Azure HDInsight stores its log files both in the cluster file system and in Azure storage . You can examine log files in the cluster by opening an SSH connection to the cluster and browsing the file system, or by using the Hadoop YARN Status portal on the remote head node server. You can examine the log files in Azure storage using any of the tools that can access and download data from Azure storage.

Examples are AzCopy, CloudXplorer, and the Visual Studio Server Explorer. You can also use PowerShell and the Azure Storage Client libraries, or the Azure .NET SDKs, to access data in Azure blob storage.

For more details, refer " Manage logs for Azure HDInsight cluster ".

Hope this helps.

Currently, you will need to use the 'yarn logs' command to view Yarn logs.

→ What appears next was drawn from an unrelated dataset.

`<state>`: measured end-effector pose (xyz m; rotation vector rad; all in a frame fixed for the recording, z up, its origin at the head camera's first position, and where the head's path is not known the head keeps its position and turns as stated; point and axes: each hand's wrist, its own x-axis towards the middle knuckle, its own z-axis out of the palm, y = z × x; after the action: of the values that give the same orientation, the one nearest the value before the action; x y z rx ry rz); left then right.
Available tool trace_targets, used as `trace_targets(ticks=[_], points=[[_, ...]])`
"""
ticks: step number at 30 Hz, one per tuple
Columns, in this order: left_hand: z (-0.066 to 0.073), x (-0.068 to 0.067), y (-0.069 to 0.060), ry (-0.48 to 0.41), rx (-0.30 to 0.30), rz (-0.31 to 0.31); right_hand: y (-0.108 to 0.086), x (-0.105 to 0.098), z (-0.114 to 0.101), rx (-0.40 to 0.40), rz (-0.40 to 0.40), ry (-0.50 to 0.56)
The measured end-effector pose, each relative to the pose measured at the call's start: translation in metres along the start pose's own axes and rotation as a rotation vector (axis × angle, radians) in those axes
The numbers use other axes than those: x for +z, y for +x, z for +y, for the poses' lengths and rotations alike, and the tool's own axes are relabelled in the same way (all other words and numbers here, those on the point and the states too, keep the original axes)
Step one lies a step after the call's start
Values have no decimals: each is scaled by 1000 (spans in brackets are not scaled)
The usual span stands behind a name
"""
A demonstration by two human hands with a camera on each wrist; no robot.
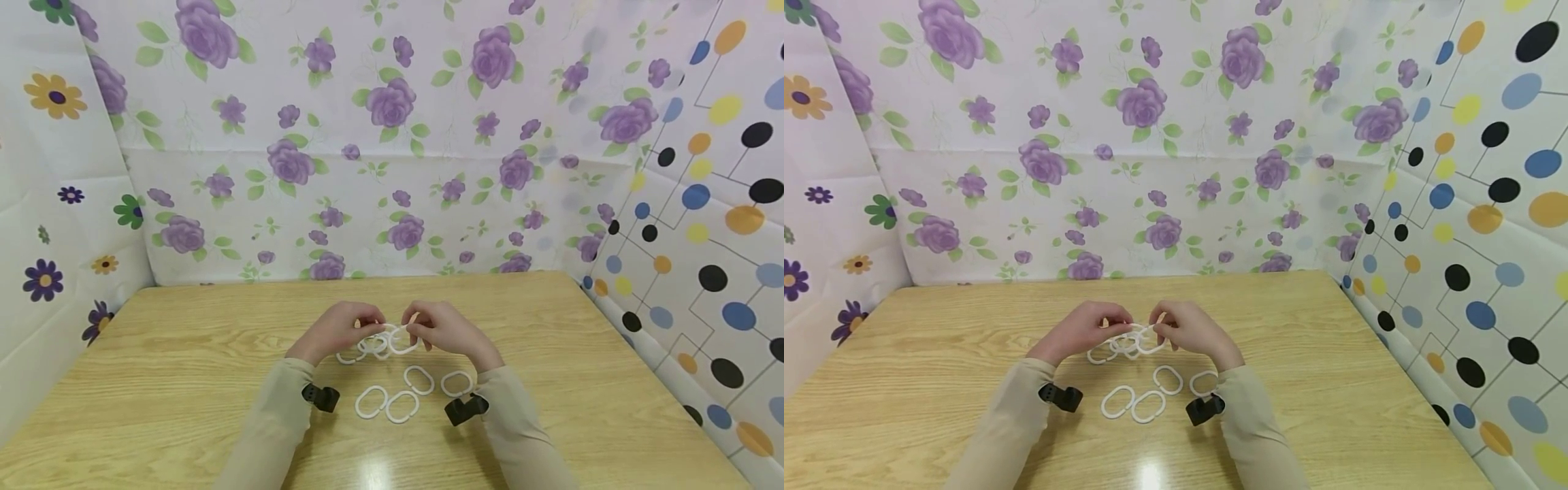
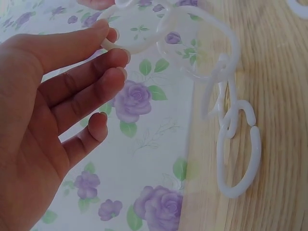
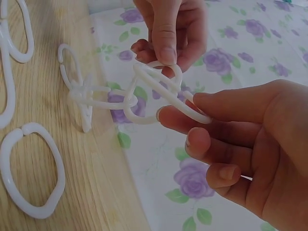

As regards your requirement, there are two methods to achieve this;

Method 1:

Schedule a daily copy of the app-logs folder into a desired container within the blob storage. This will do a differential copy every day at a specific time of the day. For this one, I had to use Azure Data Factory to achieve the scheduling. Quite easy and no manual copy or coding required. However, because the yarn applications logs are stored in TFile binary format and can only be read using 'yarn logs' command, it means that you need to have another tool application to read the file when from the destination later on. You can use the tool here to read the files https://github.com/shanyu/hadooplogparser

Alternatively, you can have your own simple script that converts it to a readable file before the transfer. Sample script below

**

yarn logs -applicationId application_15645293xxxxx > /tmp/source/applog_back.txt

hadoop dfs -fs wasbs://hdiblob @sandboxblob.blob.core.windows.net -copyFromLocal /tmp/source/applog_back.txt /tmp/destination

**

Method 2:

This is the simplest and cheapest method. You can disable the retention period of the Yarn Application logs, this means the logs will be retained indefinitely. To do this, change the config “yarn.log-aggregation.retain-seconds” to value -1. This config can be found in yarn-site.xml.

Once this is done, you can always read your Yarn Applications logs anytime from the cluster using the Yarn UI or CLI.